Good manners isn't much of an issue for mobile phones, but it is for wireless LANs.
OK, I know, good manners really is an issue for mobile phones. Turn the thing off in the cinema, and try not to speak too loudly on a train, especially if you're having The Train Conversation ("Hi, it's me. I'm on the train ...").
But with a mobile phone you can't swamp everybody by cranking the volume up on the broadcast signal, just because you're trying to reach a cell on the other side of town. With Wi-Fi, you can. It's illegal, of course, but if you plug an amplifier in, you can wipe out intervening signals for miles around.
One of the things you discover if you're talking to rural broadband people, is that they are, mostly, assuming that issues like this aren't worth discussing.
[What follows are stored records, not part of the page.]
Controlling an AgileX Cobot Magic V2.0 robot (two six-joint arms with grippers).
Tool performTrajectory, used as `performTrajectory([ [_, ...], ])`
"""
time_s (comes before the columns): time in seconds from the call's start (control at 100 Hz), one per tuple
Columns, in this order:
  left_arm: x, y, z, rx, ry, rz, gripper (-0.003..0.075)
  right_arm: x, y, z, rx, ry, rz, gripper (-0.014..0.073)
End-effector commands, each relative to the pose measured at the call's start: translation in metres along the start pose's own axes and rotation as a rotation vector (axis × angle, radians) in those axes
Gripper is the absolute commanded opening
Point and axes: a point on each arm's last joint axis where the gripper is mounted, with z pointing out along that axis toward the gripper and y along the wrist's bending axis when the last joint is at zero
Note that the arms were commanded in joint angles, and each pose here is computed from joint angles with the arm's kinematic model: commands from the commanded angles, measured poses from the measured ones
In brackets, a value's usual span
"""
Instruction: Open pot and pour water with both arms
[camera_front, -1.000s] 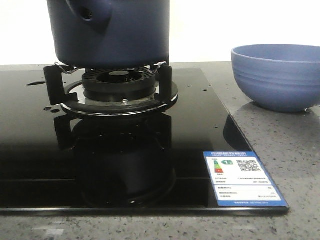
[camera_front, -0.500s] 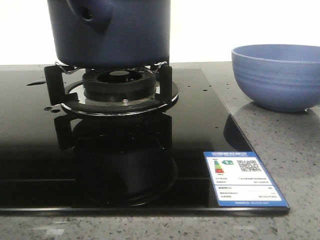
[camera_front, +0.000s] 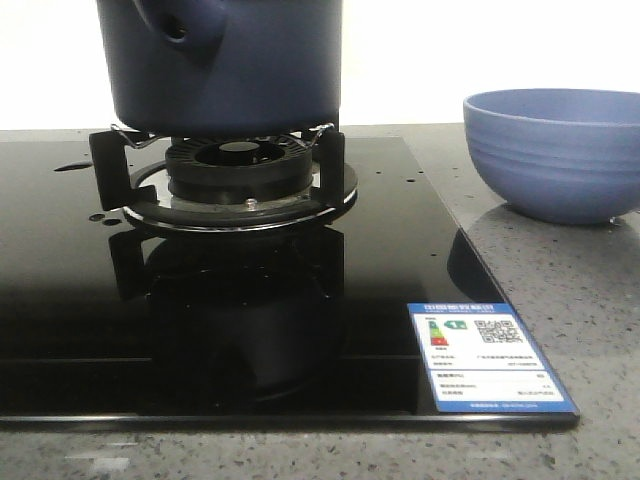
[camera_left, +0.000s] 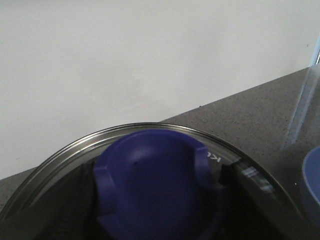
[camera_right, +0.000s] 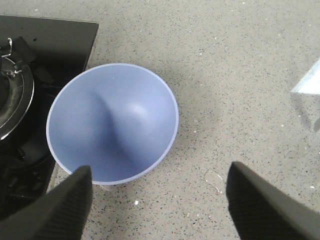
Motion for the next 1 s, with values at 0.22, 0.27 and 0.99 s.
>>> performTrajectory([
  [0.22,-0.034,0.005,-0.021,-0.026,-0.144,0.003,0.0396,-0.009,0.0,-0.011,0.01,-0.104,-0.01,0.0503],
  [0.27,-0.034,0.005,-0.021,-0.024,-0.14,0.003,0.0397,-0.009,0.0,-0.011,0.009,-0.104,-0.009,0.0503],
  [0.99,-0.053,0.005,-0.047,-0.018,-0.207,-0.024,0.0578,-0.009,0.001,-0.011,-0.002,-0.104,-0.003,0.0503],
])
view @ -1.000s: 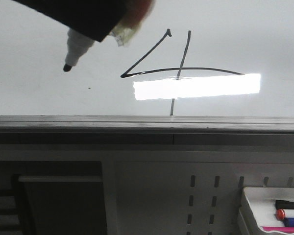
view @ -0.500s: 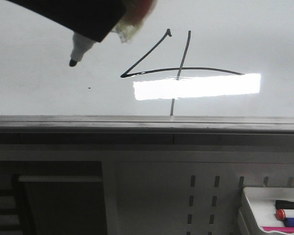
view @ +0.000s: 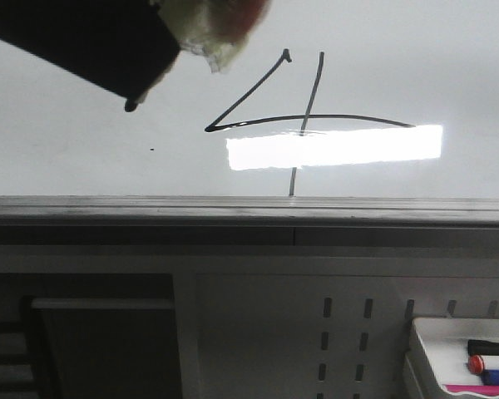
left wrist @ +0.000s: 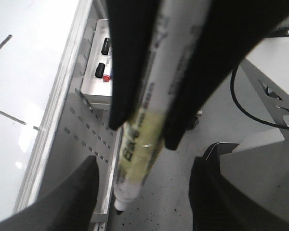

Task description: Write number 4 on whiteboard

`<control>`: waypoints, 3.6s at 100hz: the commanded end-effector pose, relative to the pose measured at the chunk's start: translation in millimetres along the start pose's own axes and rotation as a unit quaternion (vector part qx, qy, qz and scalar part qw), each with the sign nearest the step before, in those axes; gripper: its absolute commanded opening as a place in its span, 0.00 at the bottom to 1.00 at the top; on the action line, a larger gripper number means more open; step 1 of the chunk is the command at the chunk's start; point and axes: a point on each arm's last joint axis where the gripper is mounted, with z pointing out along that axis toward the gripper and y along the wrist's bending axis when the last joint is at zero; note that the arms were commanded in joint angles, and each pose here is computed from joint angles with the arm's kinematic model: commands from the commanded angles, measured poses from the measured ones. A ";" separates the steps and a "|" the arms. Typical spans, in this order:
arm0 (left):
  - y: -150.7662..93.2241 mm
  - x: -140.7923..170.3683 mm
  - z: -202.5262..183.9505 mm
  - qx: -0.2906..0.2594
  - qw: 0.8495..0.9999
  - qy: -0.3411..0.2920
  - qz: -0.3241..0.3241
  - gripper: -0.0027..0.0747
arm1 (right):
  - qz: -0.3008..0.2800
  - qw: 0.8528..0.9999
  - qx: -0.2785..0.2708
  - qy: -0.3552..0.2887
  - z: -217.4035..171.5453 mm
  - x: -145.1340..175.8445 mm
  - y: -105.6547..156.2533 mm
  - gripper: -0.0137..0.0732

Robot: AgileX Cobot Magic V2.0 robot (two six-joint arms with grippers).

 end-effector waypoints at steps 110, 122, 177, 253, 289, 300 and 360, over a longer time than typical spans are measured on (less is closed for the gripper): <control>15.1 -14.1 -0.4 -0.034 0.996 -0.062 -0.054 0.29 | 0.005 0.998 0.023 -0.057 -11.6 -14.2 -6.6 0.07; 15.5 -14.3 -0.4 -0.037 0.996 -0.063 -0.054 0.19 | 0.005 0.998 0.022 -0.055 -11.5 -13.7 -6.4 0.07; 18.3 -15.5 -0.9 -0.052 0.995 -0.071 -0.055 0.01 | 0.007 0.998 0.023 -0.059 -11.6 -14.6 -6.5 0.33; 31.8 -5.8 14.0 -0.103 0.980 -0.085 -0.150 0.01 | 0.016 0.969 0.108 -0.223 -114.9 -15.4 -11.5 0.56; 66.5 5.6 20.0 -0.261 0.888 -0.203 -0.321 0.01 | 0.074 0.968 0.120 -0.207 -146.7 6.3 -8.5 0.11; 77.6 9.9 30.1 -0.287 0.869 -0.212 -0.344 0.01 | 0.085 0.966 0.134 -0.203 -148.9 8.7 -10.6 0.11; 109.3 46.9 44.5 -0.316 0.843 -0.158 -0.406 0.01 | 0.102 0.972 0.128 -0.169 -138.1 18.2 -8.2 0.11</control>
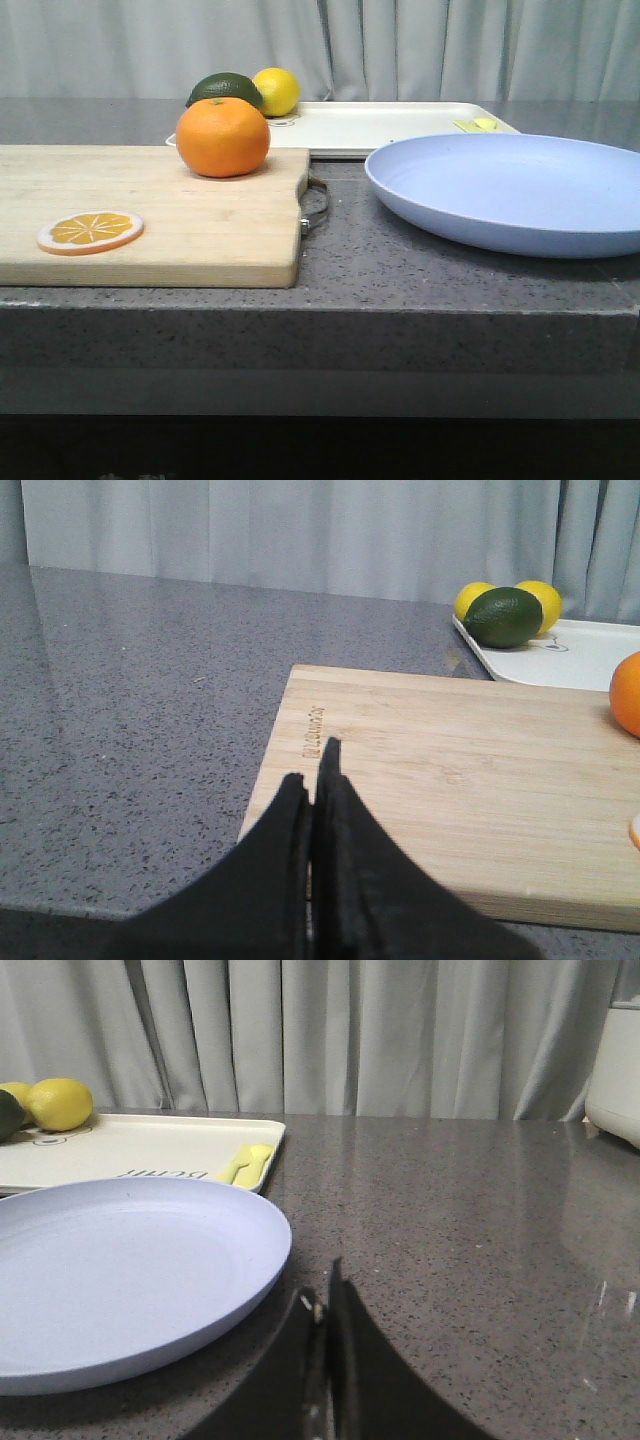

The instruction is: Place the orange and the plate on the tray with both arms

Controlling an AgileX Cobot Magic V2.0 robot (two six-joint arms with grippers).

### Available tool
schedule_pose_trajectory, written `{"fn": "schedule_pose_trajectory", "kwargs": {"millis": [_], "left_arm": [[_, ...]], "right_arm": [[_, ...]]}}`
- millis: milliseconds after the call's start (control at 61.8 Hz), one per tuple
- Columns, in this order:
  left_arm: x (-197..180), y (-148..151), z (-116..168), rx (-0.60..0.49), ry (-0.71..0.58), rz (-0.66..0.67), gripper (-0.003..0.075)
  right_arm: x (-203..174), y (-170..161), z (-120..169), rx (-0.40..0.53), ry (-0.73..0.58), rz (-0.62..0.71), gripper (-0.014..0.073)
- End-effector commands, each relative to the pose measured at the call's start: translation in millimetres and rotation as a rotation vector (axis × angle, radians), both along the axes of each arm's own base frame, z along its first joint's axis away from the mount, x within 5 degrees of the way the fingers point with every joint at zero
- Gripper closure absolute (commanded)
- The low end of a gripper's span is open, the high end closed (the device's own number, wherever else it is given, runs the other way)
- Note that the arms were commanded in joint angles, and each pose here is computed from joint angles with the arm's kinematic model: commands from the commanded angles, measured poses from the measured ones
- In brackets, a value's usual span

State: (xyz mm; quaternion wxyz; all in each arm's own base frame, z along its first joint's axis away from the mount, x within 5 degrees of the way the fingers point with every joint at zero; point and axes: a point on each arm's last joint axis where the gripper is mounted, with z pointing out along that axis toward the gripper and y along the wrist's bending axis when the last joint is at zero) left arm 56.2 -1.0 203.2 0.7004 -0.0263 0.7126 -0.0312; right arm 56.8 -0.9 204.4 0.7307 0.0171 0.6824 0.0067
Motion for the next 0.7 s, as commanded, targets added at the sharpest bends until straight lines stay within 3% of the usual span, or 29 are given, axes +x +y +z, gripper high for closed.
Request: {"fn": "schedule_pose_trajectory", "kwargs": {"millis": [0,227,356,518,680], "left_arm": [[-1,1,6,-0.010,-0.088,0.011,0.0738],[-1,1,7,-0.010,-0.102,0.014,0.0738],[-2,2,14,-0.010,-0.172,0.024,0.0738],[-5,3,29,-0.011,-0.268,0.034,0.0738],[-6,2,64,-0.010,-0.264,0.023,0.0738]], "right_arm": [[-3,0,11,-0.020,-0.113,-0.009,0.0655],[-3,0,11,-0.021,-0.114,-0.009,0.0655],[-4,0,11,-0.008,-0.034,-0.006,0.0655],[-5,0,30,0.007,0.076,-0.002,0.0655],[6,0,65,0.008,0.141,-0.001,0.0655]]}}
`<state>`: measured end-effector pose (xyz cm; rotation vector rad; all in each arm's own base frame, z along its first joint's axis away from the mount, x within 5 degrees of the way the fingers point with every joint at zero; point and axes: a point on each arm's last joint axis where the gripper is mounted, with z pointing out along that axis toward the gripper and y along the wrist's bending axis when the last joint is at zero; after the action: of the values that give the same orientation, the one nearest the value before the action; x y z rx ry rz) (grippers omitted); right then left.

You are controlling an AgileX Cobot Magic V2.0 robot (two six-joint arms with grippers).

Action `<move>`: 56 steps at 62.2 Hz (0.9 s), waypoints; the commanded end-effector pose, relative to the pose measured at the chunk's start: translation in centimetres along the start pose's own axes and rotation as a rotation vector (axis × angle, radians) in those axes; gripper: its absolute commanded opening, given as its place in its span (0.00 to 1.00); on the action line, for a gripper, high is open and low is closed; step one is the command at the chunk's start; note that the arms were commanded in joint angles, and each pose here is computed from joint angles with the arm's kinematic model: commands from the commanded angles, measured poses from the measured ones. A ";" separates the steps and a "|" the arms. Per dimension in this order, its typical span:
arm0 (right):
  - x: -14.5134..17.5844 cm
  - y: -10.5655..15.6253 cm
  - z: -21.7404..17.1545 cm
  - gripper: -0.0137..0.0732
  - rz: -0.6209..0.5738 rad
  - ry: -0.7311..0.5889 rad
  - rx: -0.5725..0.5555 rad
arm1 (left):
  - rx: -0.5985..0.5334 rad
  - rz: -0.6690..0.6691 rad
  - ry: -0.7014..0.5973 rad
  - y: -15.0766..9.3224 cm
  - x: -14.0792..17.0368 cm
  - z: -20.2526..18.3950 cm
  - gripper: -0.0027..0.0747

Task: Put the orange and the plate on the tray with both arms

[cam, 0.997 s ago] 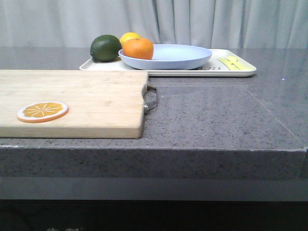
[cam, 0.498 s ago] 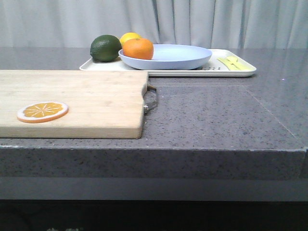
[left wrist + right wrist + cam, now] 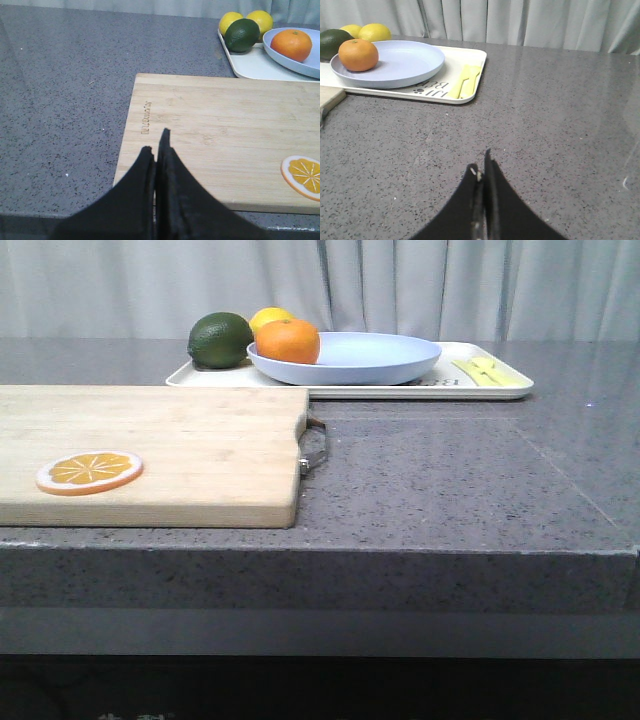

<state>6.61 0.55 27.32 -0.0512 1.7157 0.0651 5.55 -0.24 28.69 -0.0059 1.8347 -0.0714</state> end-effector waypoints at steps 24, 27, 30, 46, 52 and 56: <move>-1.6 -0.1 -0.2 0.09 -0.010 -0.106 0.010 | 0.005 -0.014 -0.097 -0.1 -1.5 -0.2 0.01; -1.6 -0.1 -0.2 0.09 -0.010 -0.106 0.010 | 0.005 -0.014 -0.097 -0.1 -1.5 -0.2 0.01; -1.6 -0.1 -0.2 0.09 -0.010 -0.106 0.010 | 0.005 -0.014 -0.097 -0.1 -1.5 -0.2 0.01; -1.6 -0.1 -0.1 0.09 -0.010 -0.105 0.010 | 0.005 -0.014 -0.097 -0.1 -1.5 -0.2 0.01; -1.6 -0.1 -0.1 0.09 -0.010 -0.105 0.010 | 0.008 -0.015 -0.117 -0.1 -1.0 -0.1 0.01; -1.6 -0.1 -0.1 0.09 -0.010 -0.104 0.010 | 0.007 -0.022 -0.133 0.0 0.1 0.1 0.01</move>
<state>6.62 0.55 27.30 -0.0512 1.7164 0.0651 5.56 -0.26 27.92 -0.0065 1.8165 -0.0749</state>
They want broadband in communities where BT and the cable companies can't be bothered - or don't have the money - to invest. And they particularly want to be allowed to transmit high-power signals, so that they can reach further.
I'm all in favour of changing the rather absurd laws we have on power limits for Wi-Fi frequencies for rural areas - the US model allows far more interesting applications. But we should start discussing how we will police people who abuse this. In five years' time, there will be people who feel entitled to have their own, private long-distance Wi-Fi applications - like, transmitting to a friend across the valley. The official spectrum-police will, quite simply, not be able to keep up with this. Ofcom isn't planning to hire many enforcers and if it did, they would have trouble tracing the offenders.
In the end, it will depend on good manners. I wonder if that is grounds for optimism, or despair?